Relationships between the genome, proteome, diseaseome and drugome. The number of distinct protein species (about 400,000) comprising the proteome (green circle, scaled down by 25% relative to the other circles), is estimated by taking the approximately 25,000 currently annotated genes (yellow circle) and assuming about four splice variants per gene and about four post-translationally modified proteins per splice variant. The genome, diseaseome and drugome form a Venn diagram. The red circle represents the approximately 1,800 genes known to be involved in various diseases (the diseaseome). Of these, a small fraction (the drugome) is targeted by FDA-approved drugs.

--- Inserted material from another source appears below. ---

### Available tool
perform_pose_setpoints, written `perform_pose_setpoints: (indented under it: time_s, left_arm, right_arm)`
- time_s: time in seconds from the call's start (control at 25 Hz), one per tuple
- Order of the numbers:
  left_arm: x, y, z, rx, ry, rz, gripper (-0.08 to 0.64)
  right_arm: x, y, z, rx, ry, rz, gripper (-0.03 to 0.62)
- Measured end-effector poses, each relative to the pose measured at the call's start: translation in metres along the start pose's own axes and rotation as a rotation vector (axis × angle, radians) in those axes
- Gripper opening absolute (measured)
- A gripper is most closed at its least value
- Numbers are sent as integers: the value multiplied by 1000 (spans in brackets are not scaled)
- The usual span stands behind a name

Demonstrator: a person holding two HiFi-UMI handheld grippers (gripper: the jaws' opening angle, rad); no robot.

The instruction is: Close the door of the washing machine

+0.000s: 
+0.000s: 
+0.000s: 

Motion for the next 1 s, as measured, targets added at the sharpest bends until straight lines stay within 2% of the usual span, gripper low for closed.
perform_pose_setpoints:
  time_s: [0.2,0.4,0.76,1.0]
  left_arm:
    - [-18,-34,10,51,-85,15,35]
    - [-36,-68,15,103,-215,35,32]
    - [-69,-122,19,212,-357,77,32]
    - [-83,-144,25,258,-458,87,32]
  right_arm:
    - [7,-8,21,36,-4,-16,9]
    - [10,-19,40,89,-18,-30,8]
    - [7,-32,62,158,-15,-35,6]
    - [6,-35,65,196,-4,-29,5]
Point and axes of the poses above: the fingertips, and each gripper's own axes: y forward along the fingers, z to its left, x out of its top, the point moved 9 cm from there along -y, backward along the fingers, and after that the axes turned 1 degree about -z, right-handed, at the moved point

Not all drug targets have been characterized as disease genes. In total, proteins encoded by approximately 400 genes (0.1% of the proteome) are targeted by about 1,200 FDA-approved drugs. There are more drugs than protein targets because more than one drug can target the same protein.

Figure 2

Multi-scale analyses in systems pharmacology. The top half of the figure is a schematic representation of different scales of organization involved in human pathophysiology and systems pharmacology. Clinical indicators and analyses (left) indicate measurements of various types of blood concentrations, blood pressure, stress and so on; these parameters are available in the electronic medical records of patients. From left to right, the scale becomes smaller, or 'zoomed in'. The human body (or organism) can be analyzed at the levels of organs, tissues, cells (represented here together with tissues) or molecules. Drugs are prescribed and taken at the organismal level but exert their effects by interacting with their target at the molecular level (red arrow). The gradient from white to blue corresponds to the various levels of interaction systems: white represents a clinical setting; blue represents a laboratory setting. Studies in systems pharmacology fully span all levels shown here.

Figure 3

The relationship between genome medicine and systems pharmacology. The diagram summarizes various aspects of genome medicine (in blue) and systems pharmacology (in yellow). Overlapping aspects of analyses and practice are in green (intersection of circles). The positioning of the circles indicates the operational classification of 'genome medicine to systems pharmacology' as top-down and 'systems pharmacology to genome medicine' as bottom-up. The key analyses and practices are in the circle for the field that uses them. Approaches and practices that are used in both fields are in the overlapping region. Genome medicine starts with genetic and genomic testing. Experimental data are computationally processed using statistical genetics tools to yield information that is used in personalized medicine for therapeutic-index targeting (such as dosage of warfarin) and combination therapy. Network analysis is a common approach that integrates genome medicine and systems pharmacology. Systems pharmacology starts from cataloguing the characteristics of individual drugs and targets from biochemistry and cell-physiology experiments. Computational methods and genomic and proteomic data together enable the use of this catalog of information to make predictions regarding drug discovery, drug action and adverse events. Such predictions can be experimentally and clinically tested. Approaches common to both genome medicine and systems pharmacology are based on network analyses that underlie systems pathophysiology, whereby the origins of disease are understood in the context of multi-scale systems. Such understanding enables network-based drug screening and whole genome-based predictions of adverse events and drug resistance. Thus, ultimately, therapeutics intervention will be guided by integrating genome medicine and systems pharmacology.